## About this task:
The answer must be the full listing, restated word for word.

## Data below:
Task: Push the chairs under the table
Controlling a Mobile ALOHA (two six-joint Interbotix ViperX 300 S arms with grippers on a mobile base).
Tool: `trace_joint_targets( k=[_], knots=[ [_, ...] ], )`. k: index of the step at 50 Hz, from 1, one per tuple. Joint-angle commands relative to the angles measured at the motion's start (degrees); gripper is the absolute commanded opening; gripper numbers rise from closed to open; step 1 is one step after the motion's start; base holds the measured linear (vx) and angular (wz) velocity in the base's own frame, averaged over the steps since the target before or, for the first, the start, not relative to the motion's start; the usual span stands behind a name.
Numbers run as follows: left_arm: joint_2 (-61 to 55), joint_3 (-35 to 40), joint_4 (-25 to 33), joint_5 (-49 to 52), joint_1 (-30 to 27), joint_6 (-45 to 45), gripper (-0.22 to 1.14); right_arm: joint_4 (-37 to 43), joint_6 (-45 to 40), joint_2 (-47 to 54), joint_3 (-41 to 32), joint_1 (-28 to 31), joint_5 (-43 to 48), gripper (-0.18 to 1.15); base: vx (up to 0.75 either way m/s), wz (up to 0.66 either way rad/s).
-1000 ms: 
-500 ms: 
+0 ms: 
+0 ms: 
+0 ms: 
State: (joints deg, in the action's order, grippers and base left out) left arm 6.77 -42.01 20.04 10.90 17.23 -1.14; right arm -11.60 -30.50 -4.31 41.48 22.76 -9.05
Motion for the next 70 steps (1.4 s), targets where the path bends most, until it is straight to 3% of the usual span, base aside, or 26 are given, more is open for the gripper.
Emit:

## Reply to the task:
Task: Push the chairs under the table
Controlling a Mobile ALOHA (two six-joint Interbotix ViperX 300 S arms with grippers on a mobile base).
Tool: `trace_joint_targets( k=[_], knots=[ [_, ...] ], )`. k: index of the step at 50 Hz, from 1, one per tuple. Joint-angle commands relative to the angles measured at the motion's start (degrees); gripper is the absolute commanded opening; gripper numbers rise from closed to open; step 1 is one step after the motion's start; base holds the measured linear (vx) and angular (wz) velocity in the base's own frame, averaged over the steps since the target before or, for the first, the start, not relative to the motion's start; the usual span stands behind a name.
Numbers run as follows: left_arm: joint_2 (-61 to 55), joint_3 (-35 to 40), joint_4 (-25 to 33), joint_5 (-49 to 52), joint_1 (-30 to 27), joint_6 (-45 to 45), gripper (-0.22 to 1.14); right_arm: joint_4 (-37 to 43), joint_6 (-45 to 40), joint_2 (-47 to 54), joint_3 (-41 to 32), joint_1 (-28 to 31), joint_5 (-43 to 48), gripper (-0.18 to 1.15); base: vx (up to 0.75 either way m/s), wz (up to 0.66 either way rad/s).
-1000 ms: 
-500 ms: 
+0 ms: 
+0 ms: 
+0 ms: 
State: (joints deg, in the action's order, grippers and base left out) left arm 6.77 -42.01 20.04 10.90 17.23 -1.14; right arm -11.60 -30.50 -4.31 41.48 22.76 -9.05
Motion for the next 70 steps (1.4 s), targets where the path bends most, until it is straight to 3% of the usual span, base aside, or 26 are given, more is open for the gripper.
Emit:

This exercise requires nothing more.